Xaprb

Stay curious!

Why NULL never compares false to anything in SQL

with 13 comments

One of the most common questions SQL beginners have is why NULL values “don’t work right” in WHERE clauses. In this article I’ll explain it in a way I hope will make sense and be easy to remember.

If you’re new to SQL and have a hard time understanding this article, I encourage you to keep puzzling over it until the light comes on. I had to do that myself (and I’ve had to think hard about it to write this article), and I’ve seen a number of people learn SQL. NULLs always seem to be an important sticking point.

The query that won’t work right

Here are two common queries that just don’t work:

select * from table where column = null;

select * from table where column <> null;

They both return no rows! Countless SQL veterans have tried to explain this one to beginners. The beginner usually thinks the first row should return rows where c1 is NULL. The veteran then points out that NULL is never equal to anything. The beginner then thinks, “if NULL isn’t equal to anything, then ‘WHERE COLUMN IS NOT EQUAL TO NULL‘ is always true, so the second query should return all results!” The second WHERE clause is the logical opposite of the first, right? Right?

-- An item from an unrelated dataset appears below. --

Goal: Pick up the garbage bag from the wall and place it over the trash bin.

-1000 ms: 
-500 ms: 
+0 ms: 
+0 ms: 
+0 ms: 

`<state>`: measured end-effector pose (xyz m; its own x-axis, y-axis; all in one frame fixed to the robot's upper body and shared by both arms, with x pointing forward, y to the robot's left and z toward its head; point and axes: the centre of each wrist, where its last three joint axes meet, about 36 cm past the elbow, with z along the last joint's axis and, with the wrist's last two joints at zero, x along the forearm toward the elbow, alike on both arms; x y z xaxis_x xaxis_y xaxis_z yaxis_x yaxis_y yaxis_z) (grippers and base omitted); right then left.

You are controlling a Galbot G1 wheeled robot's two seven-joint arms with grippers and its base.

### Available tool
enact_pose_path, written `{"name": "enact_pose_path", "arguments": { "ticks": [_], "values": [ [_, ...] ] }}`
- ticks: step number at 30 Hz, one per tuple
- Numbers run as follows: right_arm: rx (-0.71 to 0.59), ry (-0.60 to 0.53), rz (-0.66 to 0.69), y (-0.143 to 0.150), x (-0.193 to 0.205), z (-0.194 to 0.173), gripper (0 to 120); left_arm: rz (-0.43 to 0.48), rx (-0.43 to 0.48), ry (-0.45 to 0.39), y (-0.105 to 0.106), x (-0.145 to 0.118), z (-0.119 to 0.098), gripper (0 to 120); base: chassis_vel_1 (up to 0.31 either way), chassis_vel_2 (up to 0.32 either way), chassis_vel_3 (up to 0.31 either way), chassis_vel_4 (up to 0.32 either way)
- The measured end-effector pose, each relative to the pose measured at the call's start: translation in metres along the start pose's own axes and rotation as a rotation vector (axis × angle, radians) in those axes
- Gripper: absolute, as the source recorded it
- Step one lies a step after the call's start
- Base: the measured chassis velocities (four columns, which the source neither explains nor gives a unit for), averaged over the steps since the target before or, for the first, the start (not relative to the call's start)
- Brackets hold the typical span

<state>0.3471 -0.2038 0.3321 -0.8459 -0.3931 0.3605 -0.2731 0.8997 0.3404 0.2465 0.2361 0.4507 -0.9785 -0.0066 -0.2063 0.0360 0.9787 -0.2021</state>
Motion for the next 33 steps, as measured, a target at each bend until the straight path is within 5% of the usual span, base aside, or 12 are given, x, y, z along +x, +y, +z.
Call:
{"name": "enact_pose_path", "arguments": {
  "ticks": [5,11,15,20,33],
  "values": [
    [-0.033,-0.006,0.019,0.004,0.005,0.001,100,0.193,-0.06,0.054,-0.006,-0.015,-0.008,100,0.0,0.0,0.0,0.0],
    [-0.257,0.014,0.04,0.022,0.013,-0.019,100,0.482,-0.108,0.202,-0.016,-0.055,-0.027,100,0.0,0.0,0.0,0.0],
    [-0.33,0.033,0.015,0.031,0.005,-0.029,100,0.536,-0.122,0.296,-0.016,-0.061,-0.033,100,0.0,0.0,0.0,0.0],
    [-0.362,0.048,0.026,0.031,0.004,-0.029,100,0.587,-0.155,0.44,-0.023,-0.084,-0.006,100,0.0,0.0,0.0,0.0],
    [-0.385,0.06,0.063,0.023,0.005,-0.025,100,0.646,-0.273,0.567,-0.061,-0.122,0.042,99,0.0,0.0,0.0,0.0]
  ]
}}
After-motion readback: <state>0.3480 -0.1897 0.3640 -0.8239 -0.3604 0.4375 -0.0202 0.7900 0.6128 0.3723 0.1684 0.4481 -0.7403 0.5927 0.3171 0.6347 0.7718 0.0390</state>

Sadly, no it’s not.

The real problem: a language trap

The beginner has fallen into a language trap, which the experienced programmer probably set by saying “NULL is never equal to anything.” That statement seems to imply “NULL is NOT EQUAL TO.” Unfortunately, that’s wrong. Not only is NULL not equal to anything, it’s also not unequal to anything. This is where the language is confusing.

The truth is, saying anything with the words “equal” or “not equal” is a trap when discussing NULLs, because there is no concept of equality or inequality, greater than or less than with NULLs. Instead, one can only say “is” or “is not” (without the word “equal”) when discussing NULLs.

The right way to think about NULL

The correct way to understand NULL is that it is not a value. Not “this is a NULL value” but “this NULL is not a value.” Everything either is a value, or it isn’t. When something is a value, it is “1,” or “hello,” or “green,” or “$5.00″ etc — but when something isn’t a value, it just isn’t anything at all. SQL represents “this has no value” by the special non-value NULL. When someone says “the NULL value,” one should mentally disagree, because there’s no such thing. NULL is the complete, total absence of any value whatsoever.

What do you get when you compare a value to NULL?

Short answer: NULL. Every time. The result of comparing anything to NULL, even itself, is always, always NULL. A comparison to NULL is never true or false. Since NULL can never be equal to any value, it can never be unequal, either.

Sometimes people have difficulty understanding why a comparison to NULL can never be either true or false. Here’s an informal proof that may help:

Given the following predicates,

  1. NULL is not a value
  2. No value can ever be equal to a non-value

Here’s the proof by contradiction: Pretend for a moment that NULL is unequal to a value — say a real number, excluding infinity and negative infinity. I’ll choose an example number, say 5.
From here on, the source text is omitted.